Almost a thousand years later, peoples from the southeastern U.S., among them the Cherokee, have important myths and symbolic imagery about Spider Woman. Cherokee legends say, for example, that Spider Grandmother provided the world with light by weaving a great basket to carry it and to contain it.

Spider Woman has a way of getting around.

Although she can be found in the canyons and deserts and prairies and forests of the Americas, her archetypal presence is felt in many other places and times. In ancient Greece she wove among the Fates, and was Arachne, the master weaver. She is even found in the Odyssey - for Penelope (who wove and unwove a shroud each night as she waited for Odysseus) means "with a web on her face". Another way of translating the origins of this name might be expressed as one who “sees with a webbed vision

Perhaps she was once Neith, the primal weaver of ancient Egypt. In Celtic lore she has her hand on the web of the Wyrd, and in India the great Jewel Net of Indra, wherein each gem infinitely reflects every other gem on the cosmic lattice. Among the Greeks she gave Theseus a thread to guide him through his labyrinth - a thread not unlike the same threads she casts to you, and to me, now and then, on our own journeys.

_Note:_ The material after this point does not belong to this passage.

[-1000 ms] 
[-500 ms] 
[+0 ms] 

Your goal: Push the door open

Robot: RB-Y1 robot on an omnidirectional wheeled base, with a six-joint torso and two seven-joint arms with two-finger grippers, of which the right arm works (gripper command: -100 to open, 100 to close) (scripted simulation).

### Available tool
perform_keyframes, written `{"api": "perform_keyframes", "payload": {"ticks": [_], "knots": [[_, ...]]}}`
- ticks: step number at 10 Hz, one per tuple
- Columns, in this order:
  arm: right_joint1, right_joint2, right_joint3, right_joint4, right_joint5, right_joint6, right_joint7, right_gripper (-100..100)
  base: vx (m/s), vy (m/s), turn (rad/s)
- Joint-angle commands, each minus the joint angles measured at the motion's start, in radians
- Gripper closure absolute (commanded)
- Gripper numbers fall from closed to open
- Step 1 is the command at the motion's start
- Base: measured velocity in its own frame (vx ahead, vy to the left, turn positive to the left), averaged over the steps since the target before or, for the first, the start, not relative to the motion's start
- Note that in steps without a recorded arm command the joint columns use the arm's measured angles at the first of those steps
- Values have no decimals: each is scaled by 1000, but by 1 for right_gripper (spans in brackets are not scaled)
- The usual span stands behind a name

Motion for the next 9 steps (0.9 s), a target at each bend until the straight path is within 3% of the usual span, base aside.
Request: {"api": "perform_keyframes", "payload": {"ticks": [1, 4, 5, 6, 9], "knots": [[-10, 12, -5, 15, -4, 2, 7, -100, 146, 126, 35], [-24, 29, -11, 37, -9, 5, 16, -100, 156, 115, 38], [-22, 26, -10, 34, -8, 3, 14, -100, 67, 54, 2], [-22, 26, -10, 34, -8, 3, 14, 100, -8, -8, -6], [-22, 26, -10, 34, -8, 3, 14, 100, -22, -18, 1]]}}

And today? Well, there are many contemporary ways Spider Woman makes herself known. What the Legend of Spider Woman has to say now is of vital importance, and I think she represents an ancient paradigm that is also an emerging paradigm for our time. She's working very hard now to make us pay attention.

A cultural paradigm is founded upon mythic roots - the "warp and woof" from which the ideas of a culture grow. So what are those threads? Do they show us how to “walk in beauty”? To create, and partake in life, with balance? Each of us is holding a thread, a lineage that goes back in time and extends far into the future, a weave we participate in with our thoughts, our dreams, and the manifest creative work of our hands. So perhaps the only real question is an ethical question, as well as a creative one. “ What are we weaving?” Estrangement or "a Webbed Vision"?

I have found that Spider Woman delights in all things connected, co-creative, collaborative, cooperative, communicative - all those “co” words. Warp and weft. May we all be beautiful weavers, rubbing a bit of spider web into our palms.